AI Study Buddy brings that collaborative learning experience to anyone, anytime. It's a voice-first AI tutor that helps you learn from any web page through natural conversation, just like studying with a friend who's always ready to help.
What it does
AI Study Buddy is a voice-first learning companion that turns any web page into an interactive study session.
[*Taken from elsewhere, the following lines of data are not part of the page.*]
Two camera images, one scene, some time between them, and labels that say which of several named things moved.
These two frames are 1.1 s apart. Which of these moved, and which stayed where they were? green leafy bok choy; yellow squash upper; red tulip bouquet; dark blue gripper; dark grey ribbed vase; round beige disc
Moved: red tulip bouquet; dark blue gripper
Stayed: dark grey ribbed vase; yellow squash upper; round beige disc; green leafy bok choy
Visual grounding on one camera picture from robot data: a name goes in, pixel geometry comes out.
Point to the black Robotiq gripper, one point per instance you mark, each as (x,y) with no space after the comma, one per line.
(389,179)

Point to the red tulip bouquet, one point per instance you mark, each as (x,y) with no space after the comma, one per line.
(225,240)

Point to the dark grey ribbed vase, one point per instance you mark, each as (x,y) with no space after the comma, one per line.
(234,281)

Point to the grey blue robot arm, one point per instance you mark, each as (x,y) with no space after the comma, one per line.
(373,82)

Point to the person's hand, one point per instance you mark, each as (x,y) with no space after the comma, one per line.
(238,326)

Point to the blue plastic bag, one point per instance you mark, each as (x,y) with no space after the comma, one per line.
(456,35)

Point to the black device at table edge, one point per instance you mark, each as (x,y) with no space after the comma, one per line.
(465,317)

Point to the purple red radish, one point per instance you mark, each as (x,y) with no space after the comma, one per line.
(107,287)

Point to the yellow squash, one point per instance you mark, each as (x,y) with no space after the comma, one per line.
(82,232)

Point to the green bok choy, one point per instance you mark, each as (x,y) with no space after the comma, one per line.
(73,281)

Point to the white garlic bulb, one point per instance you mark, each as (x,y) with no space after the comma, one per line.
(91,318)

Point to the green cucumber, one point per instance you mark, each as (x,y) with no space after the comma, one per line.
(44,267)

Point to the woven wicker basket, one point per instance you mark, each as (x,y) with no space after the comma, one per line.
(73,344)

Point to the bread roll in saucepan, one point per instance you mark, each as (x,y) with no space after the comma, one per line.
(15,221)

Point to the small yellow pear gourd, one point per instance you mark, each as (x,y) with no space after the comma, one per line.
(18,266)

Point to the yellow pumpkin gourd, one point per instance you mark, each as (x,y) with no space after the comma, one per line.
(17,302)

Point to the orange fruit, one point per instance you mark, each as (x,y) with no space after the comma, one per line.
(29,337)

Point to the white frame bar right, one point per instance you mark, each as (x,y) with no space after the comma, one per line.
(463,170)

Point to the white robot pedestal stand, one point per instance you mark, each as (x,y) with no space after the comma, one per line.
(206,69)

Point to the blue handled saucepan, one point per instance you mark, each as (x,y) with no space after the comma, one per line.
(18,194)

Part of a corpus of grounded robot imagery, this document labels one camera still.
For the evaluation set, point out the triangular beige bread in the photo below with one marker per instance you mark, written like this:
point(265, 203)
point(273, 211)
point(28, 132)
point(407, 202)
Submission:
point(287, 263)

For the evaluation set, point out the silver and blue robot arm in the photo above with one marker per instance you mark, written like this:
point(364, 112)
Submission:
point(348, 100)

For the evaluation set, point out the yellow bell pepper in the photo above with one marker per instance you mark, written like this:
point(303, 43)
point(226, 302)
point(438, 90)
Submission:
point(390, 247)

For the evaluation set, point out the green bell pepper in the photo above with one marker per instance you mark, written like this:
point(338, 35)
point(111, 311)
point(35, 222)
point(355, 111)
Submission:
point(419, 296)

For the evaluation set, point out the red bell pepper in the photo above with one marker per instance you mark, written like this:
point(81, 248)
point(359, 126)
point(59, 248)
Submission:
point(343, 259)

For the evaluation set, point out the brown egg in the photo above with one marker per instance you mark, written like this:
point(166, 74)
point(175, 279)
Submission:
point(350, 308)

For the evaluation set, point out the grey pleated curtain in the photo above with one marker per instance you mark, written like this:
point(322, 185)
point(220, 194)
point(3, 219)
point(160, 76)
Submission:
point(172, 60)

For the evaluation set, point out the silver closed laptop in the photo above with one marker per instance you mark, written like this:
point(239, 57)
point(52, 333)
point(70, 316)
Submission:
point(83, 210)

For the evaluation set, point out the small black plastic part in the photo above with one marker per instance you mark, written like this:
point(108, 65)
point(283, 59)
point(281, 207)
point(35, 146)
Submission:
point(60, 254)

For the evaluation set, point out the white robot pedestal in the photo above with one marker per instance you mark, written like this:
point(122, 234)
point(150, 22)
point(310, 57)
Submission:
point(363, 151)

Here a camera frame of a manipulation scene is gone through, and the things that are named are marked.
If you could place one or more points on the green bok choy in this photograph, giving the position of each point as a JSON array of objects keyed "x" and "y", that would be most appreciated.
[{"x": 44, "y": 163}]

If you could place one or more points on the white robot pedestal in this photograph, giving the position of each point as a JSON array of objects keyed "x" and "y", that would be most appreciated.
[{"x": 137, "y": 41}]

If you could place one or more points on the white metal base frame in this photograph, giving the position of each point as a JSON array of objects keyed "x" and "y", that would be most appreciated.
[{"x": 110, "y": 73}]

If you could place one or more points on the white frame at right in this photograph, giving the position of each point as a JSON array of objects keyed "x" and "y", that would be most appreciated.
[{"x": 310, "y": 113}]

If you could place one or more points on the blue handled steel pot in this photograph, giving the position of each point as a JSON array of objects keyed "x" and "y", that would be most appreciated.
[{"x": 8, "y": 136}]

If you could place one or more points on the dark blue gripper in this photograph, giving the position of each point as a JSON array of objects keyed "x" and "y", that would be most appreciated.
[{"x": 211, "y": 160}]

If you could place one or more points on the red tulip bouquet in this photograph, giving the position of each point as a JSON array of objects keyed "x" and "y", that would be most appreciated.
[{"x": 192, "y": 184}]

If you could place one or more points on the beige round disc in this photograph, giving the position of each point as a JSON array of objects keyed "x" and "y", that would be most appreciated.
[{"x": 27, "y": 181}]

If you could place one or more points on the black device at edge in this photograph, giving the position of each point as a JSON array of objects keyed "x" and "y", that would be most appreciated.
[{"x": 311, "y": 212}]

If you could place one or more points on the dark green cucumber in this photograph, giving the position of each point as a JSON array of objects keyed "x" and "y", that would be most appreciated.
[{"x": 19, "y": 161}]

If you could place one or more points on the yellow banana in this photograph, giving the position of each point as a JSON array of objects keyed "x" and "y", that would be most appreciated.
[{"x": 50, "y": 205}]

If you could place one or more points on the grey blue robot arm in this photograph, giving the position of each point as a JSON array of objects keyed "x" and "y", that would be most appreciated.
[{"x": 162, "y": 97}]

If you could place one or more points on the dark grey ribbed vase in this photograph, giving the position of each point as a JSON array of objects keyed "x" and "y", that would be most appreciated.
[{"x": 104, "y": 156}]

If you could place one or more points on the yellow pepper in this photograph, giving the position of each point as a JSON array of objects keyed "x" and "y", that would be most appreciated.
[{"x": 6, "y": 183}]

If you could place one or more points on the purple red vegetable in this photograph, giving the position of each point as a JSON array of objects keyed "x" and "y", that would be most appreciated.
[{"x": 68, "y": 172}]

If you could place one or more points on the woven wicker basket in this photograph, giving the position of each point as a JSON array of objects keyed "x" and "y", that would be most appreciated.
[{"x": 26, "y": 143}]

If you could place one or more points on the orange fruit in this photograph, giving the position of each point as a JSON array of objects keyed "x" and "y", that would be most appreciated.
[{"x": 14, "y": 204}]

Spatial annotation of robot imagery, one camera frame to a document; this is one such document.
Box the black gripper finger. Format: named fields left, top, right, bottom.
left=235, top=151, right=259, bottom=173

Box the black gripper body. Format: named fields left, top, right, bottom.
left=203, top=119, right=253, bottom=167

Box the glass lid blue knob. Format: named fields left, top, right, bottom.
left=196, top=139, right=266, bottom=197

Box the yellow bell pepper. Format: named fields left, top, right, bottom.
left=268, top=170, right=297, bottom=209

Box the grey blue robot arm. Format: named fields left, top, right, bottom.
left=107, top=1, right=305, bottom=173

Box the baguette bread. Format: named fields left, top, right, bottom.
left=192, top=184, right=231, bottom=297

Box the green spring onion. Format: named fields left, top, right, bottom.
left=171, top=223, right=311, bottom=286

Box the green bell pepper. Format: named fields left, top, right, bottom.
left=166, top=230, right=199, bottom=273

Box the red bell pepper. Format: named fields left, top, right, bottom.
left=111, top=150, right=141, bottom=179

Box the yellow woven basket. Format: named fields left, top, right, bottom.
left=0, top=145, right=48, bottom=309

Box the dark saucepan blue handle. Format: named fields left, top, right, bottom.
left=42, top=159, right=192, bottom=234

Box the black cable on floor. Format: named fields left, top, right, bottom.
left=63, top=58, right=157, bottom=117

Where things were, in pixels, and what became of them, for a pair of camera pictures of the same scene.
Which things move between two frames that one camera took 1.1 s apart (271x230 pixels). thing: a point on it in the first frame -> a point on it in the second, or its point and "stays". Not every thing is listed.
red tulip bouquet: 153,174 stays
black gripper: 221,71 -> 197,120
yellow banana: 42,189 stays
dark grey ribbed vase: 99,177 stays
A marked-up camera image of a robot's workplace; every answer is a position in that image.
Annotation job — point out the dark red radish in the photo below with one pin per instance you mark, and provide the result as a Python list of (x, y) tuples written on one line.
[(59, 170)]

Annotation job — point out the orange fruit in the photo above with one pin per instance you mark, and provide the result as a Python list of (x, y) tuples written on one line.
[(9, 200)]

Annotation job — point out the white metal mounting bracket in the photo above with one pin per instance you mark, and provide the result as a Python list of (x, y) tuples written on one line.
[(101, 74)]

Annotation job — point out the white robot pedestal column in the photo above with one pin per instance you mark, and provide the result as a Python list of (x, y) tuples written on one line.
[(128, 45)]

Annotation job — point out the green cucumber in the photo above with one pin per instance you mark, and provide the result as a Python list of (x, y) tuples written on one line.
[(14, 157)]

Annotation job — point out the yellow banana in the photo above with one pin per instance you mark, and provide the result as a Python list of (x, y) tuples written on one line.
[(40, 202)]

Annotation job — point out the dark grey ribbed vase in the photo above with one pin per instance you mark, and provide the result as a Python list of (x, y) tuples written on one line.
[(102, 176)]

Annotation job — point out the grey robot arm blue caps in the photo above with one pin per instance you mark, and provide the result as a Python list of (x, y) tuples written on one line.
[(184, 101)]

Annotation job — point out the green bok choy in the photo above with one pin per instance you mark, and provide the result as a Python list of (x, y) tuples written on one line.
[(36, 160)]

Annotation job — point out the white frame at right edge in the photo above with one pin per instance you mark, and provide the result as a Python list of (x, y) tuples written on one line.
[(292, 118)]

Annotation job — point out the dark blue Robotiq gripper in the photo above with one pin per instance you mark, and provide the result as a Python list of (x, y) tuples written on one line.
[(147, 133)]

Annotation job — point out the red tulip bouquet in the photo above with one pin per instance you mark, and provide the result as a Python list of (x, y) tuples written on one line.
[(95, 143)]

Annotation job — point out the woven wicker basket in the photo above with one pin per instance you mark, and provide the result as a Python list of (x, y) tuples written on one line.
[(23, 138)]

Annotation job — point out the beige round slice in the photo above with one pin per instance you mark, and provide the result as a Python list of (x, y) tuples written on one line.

Here's how it works:
Paste a URL - Share any web page you want to learn from (articles, documentation, tutorials, research papers)
Select Topics - The app automatically extracts topics from the page structure, and you select up to 8 topics you want to focus on
Start Voice Session - Begin a natural voice conversation with an AI tutor powered by Google Gemini (via ElevenLabs)
Interactive Learning - The tutor teaches topics conversationally, answers your questions, and gives you quizzes to test understanding
Automatic Note-Taking - Notes are saved automatically during the conversation:
- Summary of what's been covered
- Q&A from your questions and the tutor's answers
- Quizzes with your answers, correct answers, and explanations
Track Progress - Completed topics are remembered across sessions, so you can see what you've already mastered and resume where you left off
Download Notes - Export your study notes as a Word document for offline review
The entire experience is voice-first, making it feel like you're having a real conversation with a study partner who's patient, encouraging, and always available.
How I built it
Architecture
Frontend (React + TypeScript)
- Modern web UI built with React and TypeScript
- Integrated ElevenLabs Convai widget for voice conversation
- Real-time notes display with auto-refresh
- Responsive design with collapsible sidebar
- Deployed on Vercel for global CDN distribution
Backend (FastAPI + Python)
- RESTful API built with FastAPI
- Server-side content extraction from URLs using BeautifulSoup and Readability
- Session management and progress tracking
- PostgreSQL database (Cloud SQL) for persistent storage of sessions and notes
- Word document generation using python-docx
- Deployed on Google Cloud Run for serverless, auto-scaling infrastructure
AI & Voice
- ElevenLabs Agents platform for voice conversation (speech-to-text and text-to-speech)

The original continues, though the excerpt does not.